* What this task involves:
Pictures are to be dropped. Everything else in the listing gets copied exactly.

* Information provided:
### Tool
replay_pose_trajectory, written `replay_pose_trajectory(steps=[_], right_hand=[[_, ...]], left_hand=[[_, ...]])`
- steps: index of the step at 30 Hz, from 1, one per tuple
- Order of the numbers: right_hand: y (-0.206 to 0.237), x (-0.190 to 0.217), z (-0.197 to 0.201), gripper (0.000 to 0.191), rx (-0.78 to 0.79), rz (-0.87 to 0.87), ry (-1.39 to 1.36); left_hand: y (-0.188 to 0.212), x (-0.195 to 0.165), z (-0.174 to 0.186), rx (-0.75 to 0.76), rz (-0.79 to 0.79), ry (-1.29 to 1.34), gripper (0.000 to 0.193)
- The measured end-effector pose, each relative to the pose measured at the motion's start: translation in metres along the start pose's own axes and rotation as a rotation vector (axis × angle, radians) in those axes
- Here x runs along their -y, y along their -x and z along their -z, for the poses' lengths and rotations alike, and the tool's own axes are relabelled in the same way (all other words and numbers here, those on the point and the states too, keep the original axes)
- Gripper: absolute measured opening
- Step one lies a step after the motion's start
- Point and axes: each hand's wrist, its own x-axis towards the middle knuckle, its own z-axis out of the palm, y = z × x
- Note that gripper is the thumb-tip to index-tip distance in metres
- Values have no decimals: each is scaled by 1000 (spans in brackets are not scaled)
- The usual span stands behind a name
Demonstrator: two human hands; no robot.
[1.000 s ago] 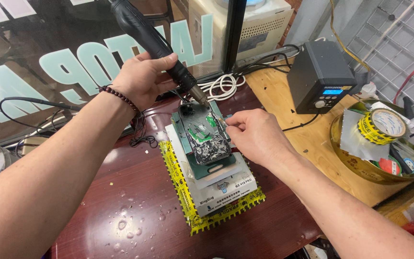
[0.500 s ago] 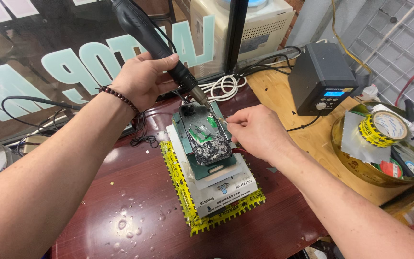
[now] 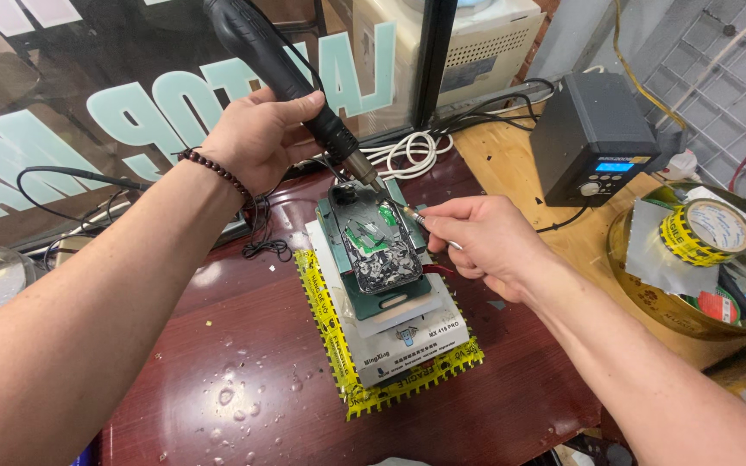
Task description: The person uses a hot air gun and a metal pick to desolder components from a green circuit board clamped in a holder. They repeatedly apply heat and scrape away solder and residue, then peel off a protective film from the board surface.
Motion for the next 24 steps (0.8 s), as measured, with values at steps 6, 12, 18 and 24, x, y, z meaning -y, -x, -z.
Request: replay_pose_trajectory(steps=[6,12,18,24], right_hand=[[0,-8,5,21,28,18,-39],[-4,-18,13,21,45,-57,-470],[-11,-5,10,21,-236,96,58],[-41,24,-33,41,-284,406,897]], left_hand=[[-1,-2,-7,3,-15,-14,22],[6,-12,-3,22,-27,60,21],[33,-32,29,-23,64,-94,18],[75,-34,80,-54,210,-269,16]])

* Exercise result:
### Tool
replay_pose_trajectory, written `replay_pose_trajectory(steps=[_], right_hand=[[_, ...]], left_hand=[[_, ...]])`
- steps: index of the step at 30 Hz, from 1, one per tuple
- Order of the numbers: right_hand: y (-0.206 to 0.237), x (-0.190 to 0.217), z (-0.197 to 0.201), gripper (0.000 to 0.191), rx (-0.78 to 0.79), rz (-0.87 to 0.87), ry (-1.39 to 1.36); left_hand: y (-0.188 to 0.212), x (-0.195 to 0.165), z (-0.174 to 0.186), rx (-0.75 to 0.76), rz (-0.79 to 0.79), ry (-1.29 to 1.34), gripper (0.000 to 0.193)
- The measured end-effector pose, each relative to the pose measured at the motion's start: translation in metres along the start pose's own axes and rotation as a rotation vector (axis × angle, radians) in those axes
- Here x runs along their -y, y along their -x and z along their -z, for the poses' lengths and rotations alike, and the tool's own axes are relabelled in the same way (all other words and numbers here, those on the point and the states too, keep the original axes)
- Gripper: absolute measured opening
- Step one lies a step after the motion's start
- Point and axes: each hand's wrist, its own x-axis towards the middle knuckle, its own z-axis out of the palm, y = z × x
- Note that gripper is the thumb-tip to index-tip distance in metres
- Values have no decimals: each is scaled by 1000 (spans in brackets are not scaled)
- The usual span stands behind a name
Demonstrator: two human hands; no robot.
[1.000 s ago] 
[0.500 s ago] 
[now] 
Task description: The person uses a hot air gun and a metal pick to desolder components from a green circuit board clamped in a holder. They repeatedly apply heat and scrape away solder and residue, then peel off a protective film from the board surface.
Motion for the next 24 steps (0.8 s), as measured, with values at steps 6, 12, 18 and 24, x, y, z meaning -y, -x, -z.
Request: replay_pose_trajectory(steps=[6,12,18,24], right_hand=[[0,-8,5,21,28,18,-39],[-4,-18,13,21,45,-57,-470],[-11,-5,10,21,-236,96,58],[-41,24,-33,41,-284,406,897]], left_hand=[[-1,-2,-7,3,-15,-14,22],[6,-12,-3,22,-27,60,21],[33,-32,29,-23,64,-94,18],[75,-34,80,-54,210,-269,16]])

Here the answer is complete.